Эпилог.
6 января 2014 г. в 05:00
Исин стоял босиком на снегу, но холодно ему не было. Перед ним ярким факелом полыхало пламя, съедая то, что когда-то было ему кузницей. Его домом. Сбежавшиеся бабки охали и всхлипывали, жалея молодого и симпатичного паренька, не редко их выручавшего. Мужики кривились и разводили руками – хотели бы помочь, да разве справишься с таким пламенем. Им тоже было жаль молодого кузнеца – тот нередко чинил их инструменты и был не по годам умным. Да вот погиб по собственной неосторожности – ушел спать, забыв о полыхающей в мастерской печке.
Да Исин и сам понимал, что ничем ему уже не поможешь – иначе с чего бы он стоял сейчас среди всех этих людей и знал, что никто из них его не видит?

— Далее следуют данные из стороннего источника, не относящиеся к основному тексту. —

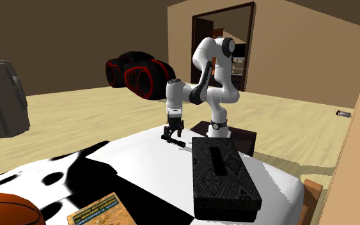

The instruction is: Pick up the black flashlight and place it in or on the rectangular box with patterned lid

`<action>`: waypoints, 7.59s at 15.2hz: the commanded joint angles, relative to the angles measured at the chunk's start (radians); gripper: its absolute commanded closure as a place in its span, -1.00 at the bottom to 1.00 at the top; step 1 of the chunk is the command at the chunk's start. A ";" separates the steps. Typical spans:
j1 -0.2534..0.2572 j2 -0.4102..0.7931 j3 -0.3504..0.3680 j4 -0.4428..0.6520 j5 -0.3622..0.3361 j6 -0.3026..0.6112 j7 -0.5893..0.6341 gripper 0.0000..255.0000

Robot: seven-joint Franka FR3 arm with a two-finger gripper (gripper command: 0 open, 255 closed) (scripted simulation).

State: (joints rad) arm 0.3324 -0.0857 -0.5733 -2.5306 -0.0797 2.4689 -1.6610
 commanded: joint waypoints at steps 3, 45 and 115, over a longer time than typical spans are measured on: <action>0.005 0.038 -0.004 -0.008 0.029 0.042 -0.022 -1.00; -0.025 -0.228 0.059 0.148 -0.103 -0.356 0.084 1.00; 0.234 0.310 0.339 0.764 0.126 -0.476 0.496 -1.00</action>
State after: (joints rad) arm 0.5660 0.2243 -0.2347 -1.7662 0.0461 1.9930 -1.1655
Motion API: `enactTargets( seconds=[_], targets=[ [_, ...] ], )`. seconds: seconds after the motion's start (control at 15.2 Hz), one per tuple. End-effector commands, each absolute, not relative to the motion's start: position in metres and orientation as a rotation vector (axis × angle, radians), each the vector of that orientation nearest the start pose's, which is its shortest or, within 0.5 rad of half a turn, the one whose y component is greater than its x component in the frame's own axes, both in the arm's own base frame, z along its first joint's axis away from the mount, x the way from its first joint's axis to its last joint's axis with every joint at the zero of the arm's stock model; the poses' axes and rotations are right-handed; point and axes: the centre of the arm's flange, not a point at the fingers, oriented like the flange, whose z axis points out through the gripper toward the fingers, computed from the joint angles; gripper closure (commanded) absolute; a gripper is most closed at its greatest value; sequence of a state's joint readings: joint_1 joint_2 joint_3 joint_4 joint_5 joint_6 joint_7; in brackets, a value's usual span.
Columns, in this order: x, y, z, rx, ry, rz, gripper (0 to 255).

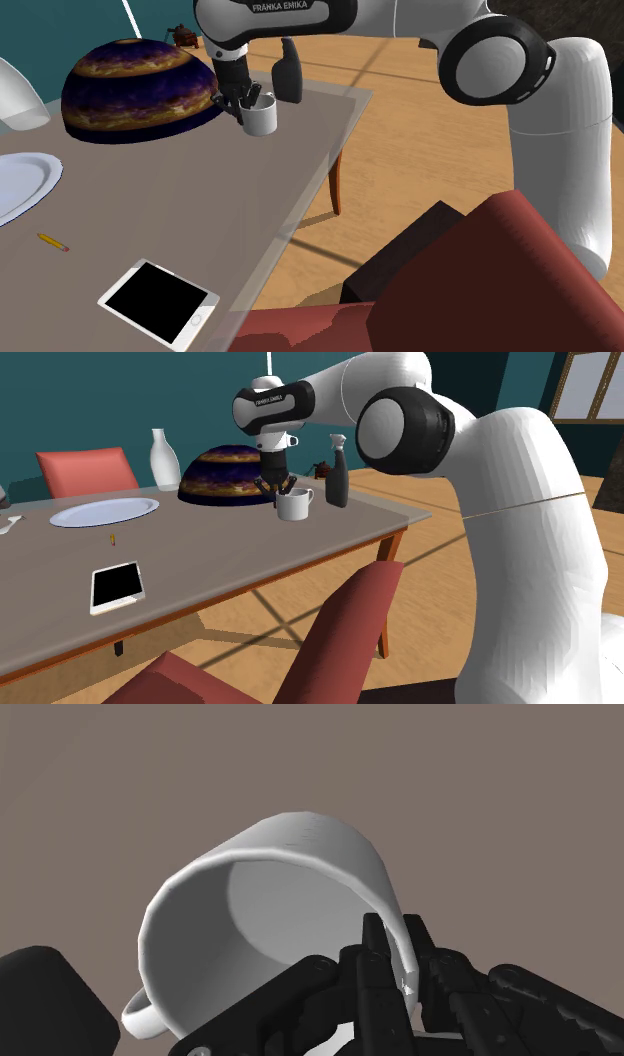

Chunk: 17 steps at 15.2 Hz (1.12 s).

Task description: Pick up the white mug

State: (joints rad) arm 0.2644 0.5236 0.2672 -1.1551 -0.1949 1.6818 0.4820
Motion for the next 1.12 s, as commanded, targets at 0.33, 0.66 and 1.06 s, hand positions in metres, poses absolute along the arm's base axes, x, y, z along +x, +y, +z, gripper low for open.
enactTargets(
  seconds=[0.33, 0.66, 1.06],
  targets=[
    [0.641, 0.300, 0.540, -3.185, -0.054, -0.073, 255],
    [0.641, 0.300, 0.567, -3.185, -0.054, -0.073, 255],
    [0.640, 0.300, 0.588, -3.185, -0.054, -0.073, 255]
  ],
)
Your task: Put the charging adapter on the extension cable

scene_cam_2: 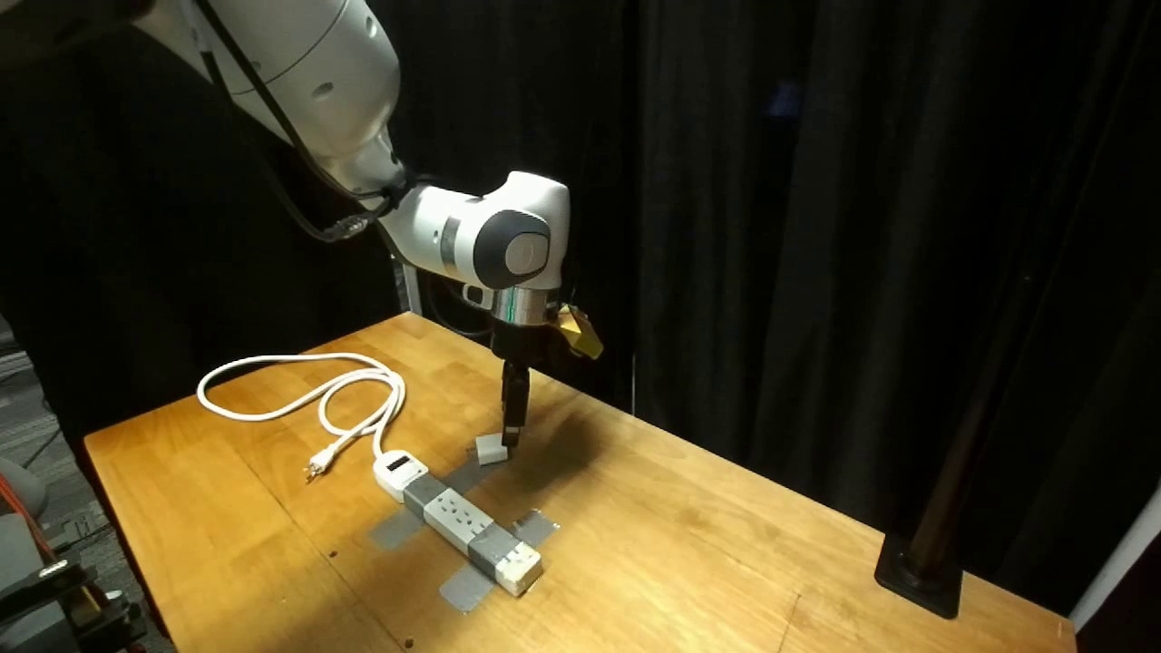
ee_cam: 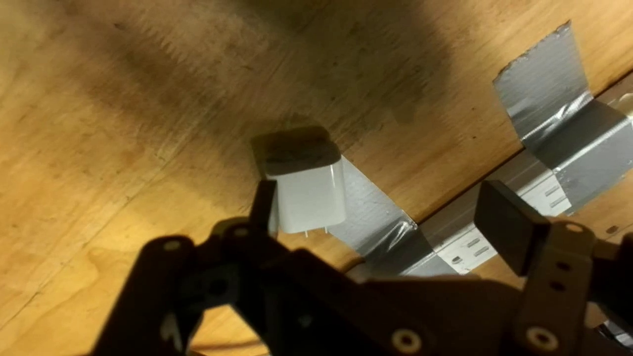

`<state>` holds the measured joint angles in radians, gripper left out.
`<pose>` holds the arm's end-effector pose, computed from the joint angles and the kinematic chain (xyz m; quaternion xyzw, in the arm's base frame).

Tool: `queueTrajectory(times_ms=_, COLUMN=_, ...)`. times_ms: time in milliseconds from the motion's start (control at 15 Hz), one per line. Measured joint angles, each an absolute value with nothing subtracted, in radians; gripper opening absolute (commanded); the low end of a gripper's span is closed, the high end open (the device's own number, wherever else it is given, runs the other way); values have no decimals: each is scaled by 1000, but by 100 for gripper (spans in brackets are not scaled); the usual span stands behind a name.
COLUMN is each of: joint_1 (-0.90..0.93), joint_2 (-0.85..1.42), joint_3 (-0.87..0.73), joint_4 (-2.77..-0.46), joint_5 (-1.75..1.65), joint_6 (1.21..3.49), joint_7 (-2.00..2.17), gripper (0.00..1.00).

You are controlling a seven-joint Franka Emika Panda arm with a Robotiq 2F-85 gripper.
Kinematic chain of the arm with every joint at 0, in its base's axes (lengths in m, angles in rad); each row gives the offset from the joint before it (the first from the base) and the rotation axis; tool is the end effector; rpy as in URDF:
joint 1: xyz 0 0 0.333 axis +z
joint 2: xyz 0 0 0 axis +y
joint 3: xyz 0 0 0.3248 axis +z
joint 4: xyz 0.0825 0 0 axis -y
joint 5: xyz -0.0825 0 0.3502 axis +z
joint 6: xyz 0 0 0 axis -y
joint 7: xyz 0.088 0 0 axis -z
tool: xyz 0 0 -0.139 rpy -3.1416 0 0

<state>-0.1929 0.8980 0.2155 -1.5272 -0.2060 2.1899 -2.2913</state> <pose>0.6546 -0.0134 0.1146 -0.3648 -0.9251 0.0344 0.0994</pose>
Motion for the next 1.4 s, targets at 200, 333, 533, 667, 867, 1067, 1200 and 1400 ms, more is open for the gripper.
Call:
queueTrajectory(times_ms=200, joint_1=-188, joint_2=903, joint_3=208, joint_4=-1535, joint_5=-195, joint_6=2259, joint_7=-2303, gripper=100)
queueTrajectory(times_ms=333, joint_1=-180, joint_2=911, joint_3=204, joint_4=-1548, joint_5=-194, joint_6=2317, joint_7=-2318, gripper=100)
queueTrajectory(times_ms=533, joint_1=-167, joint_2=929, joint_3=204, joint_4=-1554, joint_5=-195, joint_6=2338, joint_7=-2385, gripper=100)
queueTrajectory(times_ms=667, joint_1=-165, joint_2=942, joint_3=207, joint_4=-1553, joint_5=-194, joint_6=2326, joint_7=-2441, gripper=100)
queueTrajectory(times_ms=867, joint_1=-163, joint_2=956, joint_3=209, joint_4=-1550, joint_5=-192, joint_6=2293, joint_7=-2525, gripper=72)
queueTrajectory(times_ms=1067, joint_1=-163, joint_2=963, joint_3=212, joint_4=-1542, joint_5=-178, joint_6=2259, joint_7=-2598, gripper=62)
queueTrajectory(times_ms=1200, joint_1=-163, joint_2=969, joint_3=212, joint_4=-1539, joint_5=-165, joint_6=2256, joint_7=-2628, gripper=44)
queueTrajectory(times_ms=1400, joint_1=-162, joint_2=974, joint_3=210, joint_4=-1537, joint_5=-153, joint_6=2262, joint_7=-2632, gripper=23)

Что тот, кем он был до этого, сейчас лежит в этом самом пылающем доме и что в скором времени от него останется лишь горстка пепла?
- Но почему я тогда здесь? – в никуда спросил Исин, задумчиво оглядывая снующих туда-сюда людей.
- Потому, что ты так и не сходил в церковь, - кузнец вздрогнул и обернулся. За его спиной стоял Сехун – все в том же черном пальто, с бледным лицом. Только сейчас это лицо скрашивала легкая улыбка. Да и коса, зажатая в тонких пальцах, едва заметно светилась. – Это хорошо, что не пошел, - после непродолжительной паузы добавил он.
- Почему?
- Если бы ты исповедовался перед смертью, то попал бы в Рай, - терпеливо объяснил Исину Смерть.
- Разве это плохо?
- Там нет меня, - просто ответил Сехун и протянул теперь уже не кузнецу руку. – Идем со мной.
- Куда? – Исин не сдвинулся с места, внимательно глядя на возвышающуюся перед ним фигуру.
- Туда, где мы сможем быть вместе целую вечность. И немного дольше. Ты понравился мне сразу, и я не хочу отпускать тебя так просто. У нас будет масса времени узнать друг друга поближе.
Исин вспомнил события вечера и понял, что заинтригован. Сехун был таинственным и немного пугающим, но оттого не менее интересным.
Больше не теряя времени на раздумья, он обхватил пальцы Смерти своими, и их тут же окутал темный туман. Он не был страшным, но напротив дарил умиротворение и покой. Как и пальцы, сжимающие его собственные. Рука Сехуна больше не казалась ему холодной.